Which lines below contain the word "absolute"? Copy each of them.
----------
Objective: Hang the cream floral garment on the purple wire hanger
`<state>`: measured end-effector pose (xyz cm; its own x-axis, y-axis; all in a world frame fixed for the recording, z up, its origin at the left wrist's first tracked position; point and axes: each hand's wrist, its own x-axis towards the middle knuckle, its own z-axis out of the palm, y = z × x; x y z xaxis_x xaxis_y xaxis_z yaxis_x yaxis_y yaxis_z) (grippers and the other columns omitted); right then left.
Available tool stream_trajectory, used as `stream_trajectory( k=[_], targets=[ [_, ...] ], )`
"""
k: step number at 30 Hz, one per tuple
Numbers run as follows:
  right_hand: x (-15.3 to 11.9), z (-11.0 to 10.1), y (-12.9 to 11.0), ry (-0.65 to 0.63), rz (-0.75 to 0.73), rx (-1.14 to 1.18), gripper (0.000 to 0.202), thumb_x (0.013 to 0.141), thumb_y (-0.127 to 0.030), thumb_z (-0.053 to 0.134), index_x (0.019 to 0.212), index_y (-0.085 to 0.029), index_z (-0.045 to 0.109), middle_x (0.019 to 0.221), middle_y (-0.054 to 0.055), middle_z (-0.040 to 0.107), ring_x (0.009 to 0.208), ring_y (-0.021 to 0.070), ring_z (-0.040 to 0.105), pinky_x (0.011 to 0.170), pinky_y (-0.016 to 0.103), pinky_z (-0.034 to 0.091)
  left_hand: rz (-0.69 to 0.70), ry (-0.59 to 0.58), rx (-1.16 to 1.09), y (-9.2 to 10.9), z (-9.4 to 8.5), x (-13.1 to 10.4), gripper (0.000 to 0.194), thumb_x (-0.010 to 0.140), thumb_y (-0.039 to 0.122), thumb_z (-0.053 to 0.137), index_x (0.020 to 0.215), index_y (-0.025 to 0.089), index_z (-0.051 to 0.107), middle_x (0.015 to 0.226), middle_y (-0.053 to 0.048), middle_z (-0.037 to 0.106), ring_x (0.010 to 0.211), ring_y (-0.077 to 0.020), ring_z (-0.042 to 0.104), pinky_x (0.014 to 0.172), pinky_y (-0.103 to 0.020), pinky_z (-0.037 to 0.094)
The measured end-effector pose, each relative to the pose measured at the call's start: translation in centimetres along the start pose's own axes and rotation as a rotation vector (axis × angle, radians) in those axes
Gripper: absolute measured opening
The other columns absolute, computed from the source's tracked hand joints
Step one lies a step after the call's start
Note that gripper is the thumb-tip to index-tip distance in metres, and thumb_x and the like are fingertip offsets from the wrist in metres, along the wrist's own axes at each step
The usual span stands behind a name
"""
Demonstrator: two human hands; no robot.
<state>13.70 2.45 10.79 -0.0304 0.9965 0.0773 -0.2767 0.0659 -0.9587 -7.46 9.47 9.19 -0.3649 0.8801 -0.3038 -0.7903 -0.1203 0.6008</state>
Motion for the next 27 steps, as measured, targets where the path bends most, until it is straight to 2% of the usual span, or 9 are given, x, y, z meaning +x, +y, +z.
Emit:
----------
◆ RESPONSE FOR THIS EXERCISE
Gripper: absolute measured opening
The other columns absolute, computed from the source's tracked hand joints

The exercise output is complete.